Шумная студенческая жизнь не захватила Алин. Кукольное личико андерсеновской фарфоровой пастушки и старательно привитое дедом отвращение к одежде спортивного покроя делали ее весьма далекой от идеалов северной студенческой молодежи. Она была по-прежнему одинока, и холодные кафельные стены, замыкающие внутри себя маленький учебный орган, профессора Эскарпи и его подопечных, оставляли снаружи все многообразие жизни, от разбитого вдрызг «плимута» цвета «колодезного мха» до бушующих где-то демонстраций, митингов и стачек. Для Алин существовали только занятия, которым она отдавалась исступленно и самозабвенно, превращая орган в стоголосое оружие, которым она сражалась за тот крошечный клочок благополучия, который занимали узенькие ступни ее ног. Это была первая борьба ее жизни, и дралась она неумело, зажмурив глаза и размахивая слабенькими кулачками. Поражение ее было неминуемо, и час его наступил в преддверье рождества.
Она исполняла маленькую фа-диез-минорную сицилиану Ван ден Гейна, и бесхитростная мелодия, чистая и простодушная, билась в холодных кафельных стенах, изнемогая от накала каких-то корсиканских страстей, которыми Алин умудрялась начинять любую, даже самую непроходимо-пасторальную пьесу. Профессор, прослушав минуты две, вдруг оборвал игру молодой органистки нетерпеливым жестом дирижера, обнаружившего вместо симфонического оркестра переодетую пожарную команду.
— Мисс Дельфен, — изрек он брюзгливым тоном, — так исполнять Ван ден Гейна можно, разве что пройдя через Чикагские бойни. Неуправляемые страсти, видит бог, явление священное, но нельзя же не управлять ими в течение полугода?
Алин сидела не оборачиваясь. Орган тихонько гудел, словно выдыхал из своих серебряных легких остатки чужеродных звуков.
— Я сержусь не на вас, — продолжал Эскарпи, — сержусь на себя.

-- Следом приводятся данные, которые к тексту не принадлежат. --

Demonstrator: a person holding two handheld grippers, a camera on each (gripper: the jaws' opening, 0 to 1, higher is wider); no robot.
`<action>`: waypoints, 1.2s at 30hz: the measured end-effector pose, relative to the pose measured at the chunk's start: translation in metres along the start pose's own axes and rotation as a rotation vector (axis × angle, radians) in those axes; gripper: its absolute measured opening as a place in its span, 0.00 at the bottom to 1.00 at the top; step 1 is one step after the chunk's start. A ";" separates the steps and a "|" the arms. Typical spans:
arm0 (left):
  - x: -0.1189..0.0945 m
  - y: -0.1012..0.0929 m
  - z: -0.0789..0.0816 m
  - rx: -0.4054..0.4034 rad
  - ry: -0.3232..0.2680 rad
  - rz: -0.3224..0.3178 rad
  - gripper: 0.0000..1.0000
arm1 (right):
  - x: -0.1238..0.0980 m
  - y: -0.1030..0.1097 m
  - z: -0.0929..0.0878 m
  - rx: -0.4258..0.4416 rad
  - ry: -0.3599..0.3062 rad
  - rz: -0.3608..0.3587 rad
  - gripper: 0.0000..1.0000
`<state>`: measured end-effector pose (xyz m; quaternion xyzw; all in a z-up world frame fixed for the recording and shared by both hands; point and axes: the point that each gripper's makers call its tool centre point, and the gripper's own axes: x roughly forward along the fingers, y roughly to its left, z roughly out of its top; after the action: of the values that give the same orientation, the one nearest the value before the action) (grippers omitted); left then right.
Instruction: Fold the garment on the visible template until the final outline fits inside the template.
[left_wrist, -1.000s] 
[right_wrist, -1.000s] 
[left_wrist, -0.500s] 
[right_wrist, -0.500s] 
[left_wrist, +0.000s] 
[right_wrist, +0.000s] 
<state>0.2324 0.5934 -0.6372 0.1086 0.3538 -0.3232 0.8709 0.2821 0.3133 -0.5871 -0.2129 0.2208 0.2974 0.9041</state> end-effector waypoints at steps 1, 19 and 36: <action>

За тридцать четыре года я только раз ошибся в своем ученике, и этот ученик — вы, милая мисс Дельфен. Вы не живете музыкой, вы ведете войну с ней, пытаясь ее поработить. Но сделать музыку своим оружием удавалось только таким, как Паганини… и то ненадолго. У вас же впереди только усталость.«Зверь я все-таки, — огорченно журил себя профессор, застегивая добротное, непроницаемое для снега и ветра пальто. — Недаром молодежь прозвала меня «каприйским грифом». Испортил рождественский вечер и себе, и этой девочке, которая сейчас процветала бы в каком-нибудь частном пансионе, не усмотри я полгода назад в ней несуществующей искры божьей… Но надо, однако, поторапливаться, все, наверное, уже в сборе — и Уилбуры, и Фэрнсуорт, и Жаннет д'Ольвер; и Тереза уже воткнула свечи в рождественский пирог…»
Он выбрался на улицу. Одинокие фонари, уцелевшие с конца прошлого века, реденькой цепочкой окружали сквер. Вековые липы, ровесницы университета, утопали в снегу. У чугунных, под стать фонарям, перилец, где по утрам студенты оставляют свои велосипеды, было уже пусто, и только жалкая маленькая фигурка, словно закоченевшая галка, сидела в самом дальнем от фонарей углу, по-птичьи цепко устроившись на черной перекладинке. Если бы он был дилетантом, видит бог, какое невыразимое очарование испытывал бы он, глядя на эту девочку, исторгавшую из органа стозвучие иерихонских труб!